That would be WTI, WTS, as well as some of the Canadian heavy.
Paul Cheng
Okay, so it's from 20% to 33%.
Gary Heminger
No, about 25% to 33%.
Paul Cheng
25% to 33%. And that's the 33% you said including the heavy oil you run down at Garyville?
Gary Heminger
Yes, if it was Canadian source. Yes and then to second point: are other things that we can do, yes, and we're in the process of some other optimization around some of our assets.
Let me caution you though due to the very high water that we're experiencing in the Midwest, on the Mississippi and Ohio River. There's been some slowdowns.
In fact, some docks have been -- and some locks have been shut down because of the high water. So we've had a week or so here of weather problems, but we expect to get back up and running next week.
We do have some other things that we're working on, Paul, I won't get into the details, to help us further optimize our system.
Paul Cheng
Okay. The second question is then, Clarence, if I look at your cash balance, it's a very strong position.
Wondering if you look at from the priority of use, how we view between acquisition and share buyback that -- how you determine which one that you want to go for you?
Clarence Cazalot
Well, I think Paul, go back to what we've said before and in terms of cash priorities, our highest priority is to ensure that both companies at separation are well-capitalized. So that's certainly going to be our highest priority through separation.
Past that, I think as we've said all along, certainly funding profitable growth is a very high priority for us. As I indicated in one of the earlier responses, we are looking at increasing our activity levels in North America in the liquids-rich plays.
So certainly that's going to be a use of capital there. We've said all along, dividend is very, very important to us as a portion of Total Shareholder Return.
And again share buybacks are something that we will certainly consider as we move forward. We recognize that certainly in the E&P space, metrics on a per-share basis make a great deal of sense.
We recognize the value accretion from share buybacks, and we will consider that certainly as a viable option for cash usage.
Operator
Our next question comes from Blake Fernandez from Howard Weil.
Blake Fernandez - Howard Weil Incorporated
I wanted to confirm the Eagle Ford acreage that you added. I'm assuming that's different from the original Denali transaction.

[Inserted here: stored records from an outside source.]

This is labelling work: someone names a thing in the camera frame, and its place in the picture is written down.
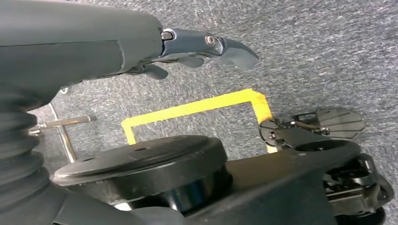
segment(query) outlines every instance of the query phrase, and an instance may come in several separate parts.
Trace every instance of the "yellow tape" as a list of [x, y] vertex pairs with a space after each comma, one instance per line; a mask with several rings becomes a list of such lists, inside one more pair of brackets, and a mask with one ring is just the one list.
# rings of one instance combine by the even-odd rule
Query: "yellow tape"
[[132, 129], [135, 126], [246, 102], [252, 103], [258, 123], [261, 123], [263, 120], [272, 117], [265, 96], [261, 93], [254, 91], [253, 89], [245, 89], [230, 94], [220, 95], [217, 97], [212, 97], [184, 105], [171, 107], [168, 109], [159, 110], [156, 112], [150, 112], [144, 115], [127, 118], [122, 121], [122, 127], [126, 134], [128, 143], [135, 144], [136, 139], [134, 137], [134, 132]]

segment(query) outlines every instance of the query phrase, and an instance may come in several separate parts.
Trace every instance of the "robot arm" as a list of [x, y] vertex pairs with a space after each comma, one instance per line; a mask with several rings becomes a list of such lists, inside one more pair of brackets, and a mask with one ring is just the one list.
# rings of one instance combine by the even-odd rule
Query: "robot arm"
[[[8, 74], [2, 83], [34, 91], [45, 103], [60, 87], [85, 79], [122, 73], [165, 78], [167, 72], [153, 62], [198, 67], [205, 57], [220, 57], [224, 64], [251, 69], [258, 59], [237, 41], [163, 30], [152, 15], [64, 1], [3, 0], [0, 31], [0, 67]], [[20, 82], [27, 74], [37, 82]]]

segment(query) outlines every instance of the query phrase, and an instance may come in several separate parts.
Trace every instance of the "metal rod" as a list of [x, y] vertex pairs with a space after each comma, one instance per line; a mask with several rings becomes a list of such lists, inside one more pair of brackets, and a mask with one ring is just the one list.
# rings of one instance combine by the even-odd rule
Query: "metal rod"
[[54, 117], [55, 117], [55, 120], [58, 120], [58, 115], [57, 115], [57, 112], [56, 112], [55, 109], [54, 109], [53, 103], [50, 102], [49, 105], [50, 105], [51, 112], [53, 112], [53, 115], [54, 115]]
[[69, 163], [74, 163], [77, 159], [75, 151], [73, 150], [72, 143], [70, 142], [69, 135], [66, 131], [64, 125], [57, 126], [58, 132], [60, 133], [60, 138], [62, 142], [62, 146], [64, 148], [66, 157], [68, 158]]
[[76, 117], [76, 118], [71, 118], [71, 119], [56, 120], [56, 121], [51, 121], [51, 122], [46, 122], [46, 123], [40, 123], [40, 124], [38, 124], [38, 127], [40, 129], [56, 128], [58, 126], [67, 126], [67, 125], [73, 125], [73, 124], [79, 124], [79, 123], [88, 123], [93, 120], [94, 120], [94, 118], [92, 118], [92, 117], [81, 116], [81, 117]]

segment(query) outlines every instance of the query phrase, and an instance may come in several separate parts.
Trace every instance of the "metal bolt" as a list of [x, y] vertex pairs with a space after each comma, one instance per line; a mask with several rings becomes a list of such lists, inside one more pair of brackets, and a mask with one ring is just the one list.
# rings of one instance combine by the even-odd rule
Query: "metal bolt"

And I was hoping you could maybe give some details on location of that?
David Roberts
Yes, Blake. It is different from the Denali so the 30,000 acres that we referenced as being additional is in the form of a number of additional transactions.
So the total number is certainly north of 115,000 acres now for Marathon potentially. And what we would say is that it's representative of both the oil window and the condensate-rich gas window.
Blake Fernandez - Howard Weil Incorporated
Okay. So there's specifics on county at this time on the new acreage, right?
David Roberts
No.
Blake Fernandez - Howard Weil Incorporated
Okay. And then secondly, Clarence, you've recently divested a couple of the assets where you had a 100% working interest with Niobrara and Poland.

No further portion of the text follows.